> **Work task**
Scan the lines below and report each one containing "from" by copying it.

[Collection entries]
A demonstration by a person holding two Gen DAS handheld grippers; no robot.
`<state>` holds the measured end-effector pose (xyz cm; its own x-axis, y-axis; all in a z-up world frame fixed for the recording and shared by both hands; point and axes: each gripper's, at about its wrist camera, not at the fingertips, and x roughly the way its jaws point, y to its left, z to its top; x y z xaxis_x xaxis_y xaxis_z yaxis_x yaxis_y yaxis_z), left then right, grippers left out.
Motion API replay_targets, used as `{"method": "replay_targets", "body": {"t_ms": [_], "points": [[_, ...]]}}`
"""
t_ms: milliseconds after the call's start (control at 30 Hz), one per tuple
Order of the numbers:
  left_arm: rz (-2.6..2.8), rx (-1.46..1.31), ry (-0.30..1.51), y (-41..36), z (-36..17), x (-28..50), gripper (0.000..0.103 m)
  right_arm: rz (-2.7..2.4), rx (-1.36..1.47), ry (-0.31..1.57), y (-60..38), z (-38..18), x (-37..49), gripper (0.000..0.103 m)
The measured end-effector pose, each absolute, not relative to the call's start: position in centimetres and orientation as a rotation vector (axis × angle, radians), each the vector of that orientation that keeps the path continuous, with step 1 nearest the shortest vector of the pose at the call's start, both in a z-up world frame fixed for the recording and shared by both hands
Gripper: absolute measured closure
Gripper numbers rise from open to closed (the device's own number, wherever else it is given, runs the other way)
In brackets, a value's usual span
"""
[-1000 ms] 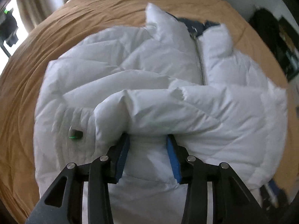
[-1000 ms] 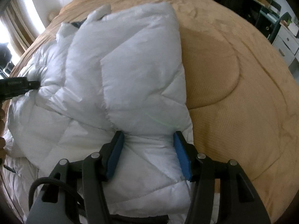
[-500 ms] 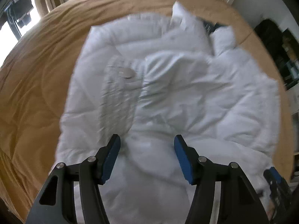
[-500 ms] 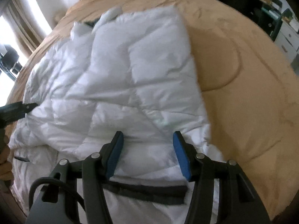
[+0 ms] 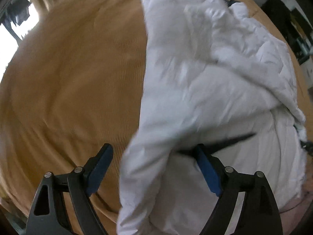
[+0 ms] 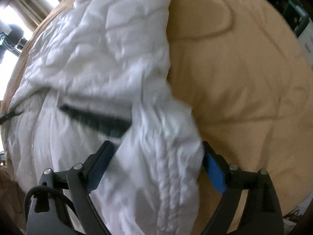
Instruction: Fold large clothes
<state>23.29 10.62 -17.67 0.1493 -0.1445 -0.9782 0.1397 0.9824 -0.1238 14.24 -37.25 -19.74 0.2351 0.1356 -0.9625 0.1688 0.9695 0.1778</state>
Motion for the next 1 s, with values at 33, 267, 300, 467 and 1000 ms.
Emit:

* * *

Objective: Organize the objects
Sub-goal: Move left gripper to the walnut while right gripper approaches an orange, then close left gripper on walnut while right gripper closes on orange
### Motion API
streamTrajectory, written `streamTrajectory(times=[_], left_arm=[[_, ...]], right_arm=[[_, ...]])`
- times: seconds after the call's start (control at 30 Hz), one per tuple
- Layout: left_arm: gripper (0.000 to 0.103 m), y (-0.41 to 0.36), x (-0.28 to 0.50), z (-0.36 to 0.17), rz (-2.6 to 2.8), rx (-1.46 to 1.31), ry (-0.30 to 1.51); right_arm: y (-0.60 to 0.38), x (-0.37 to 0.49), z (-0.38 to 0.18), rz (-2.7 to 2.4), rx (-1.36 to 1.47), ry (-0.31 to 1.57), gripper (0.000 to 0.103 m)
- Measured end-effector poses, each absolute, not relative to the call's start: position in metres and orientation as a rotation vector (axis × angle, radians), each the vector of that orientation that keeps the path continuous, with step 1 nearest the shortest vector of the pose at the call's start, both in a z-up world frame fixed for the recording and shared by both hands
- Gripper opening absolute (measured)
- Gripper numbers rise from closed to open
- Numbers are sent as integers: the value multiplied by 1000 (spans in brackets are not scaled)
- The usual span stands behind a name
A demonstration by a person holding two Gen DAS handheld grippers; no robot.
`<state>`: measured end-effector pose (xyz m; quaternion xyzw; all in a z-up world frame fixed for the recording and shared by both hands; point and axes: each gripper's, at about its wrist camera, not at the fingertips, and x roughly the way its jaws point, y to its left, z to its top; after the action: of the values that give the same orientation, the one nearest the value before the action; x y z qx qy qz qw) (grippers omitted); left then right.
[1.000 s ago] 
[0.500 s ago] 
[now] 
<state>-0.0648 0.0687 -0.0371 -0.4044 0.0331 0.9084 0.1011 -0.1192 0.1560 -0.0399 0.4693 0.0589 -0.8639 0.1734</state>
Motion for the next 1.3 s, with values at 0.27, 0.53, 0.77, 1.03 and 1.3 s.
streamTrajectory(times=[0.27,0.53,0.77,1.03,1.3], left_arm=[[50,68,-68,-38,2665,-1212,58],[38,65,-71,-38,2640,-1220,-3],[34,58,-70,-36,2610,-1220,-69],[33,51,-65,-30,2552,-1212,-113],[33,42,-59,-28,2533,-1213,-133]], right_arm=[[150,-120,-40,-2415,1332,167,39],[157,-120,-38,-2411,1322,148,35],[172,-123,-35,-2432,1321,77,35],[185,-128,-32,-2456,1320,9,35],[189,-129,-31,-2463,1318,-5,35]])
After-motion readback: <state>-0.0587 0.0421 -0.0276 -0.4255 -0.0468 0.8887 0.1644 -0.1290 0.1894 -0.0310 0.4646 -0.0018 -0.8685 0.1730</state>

> **Task solution**
Gripper numbers rise from open to closed (the device's own number, wherever else it is given, runs the other way)
- Gripper numbers rise from closed to open

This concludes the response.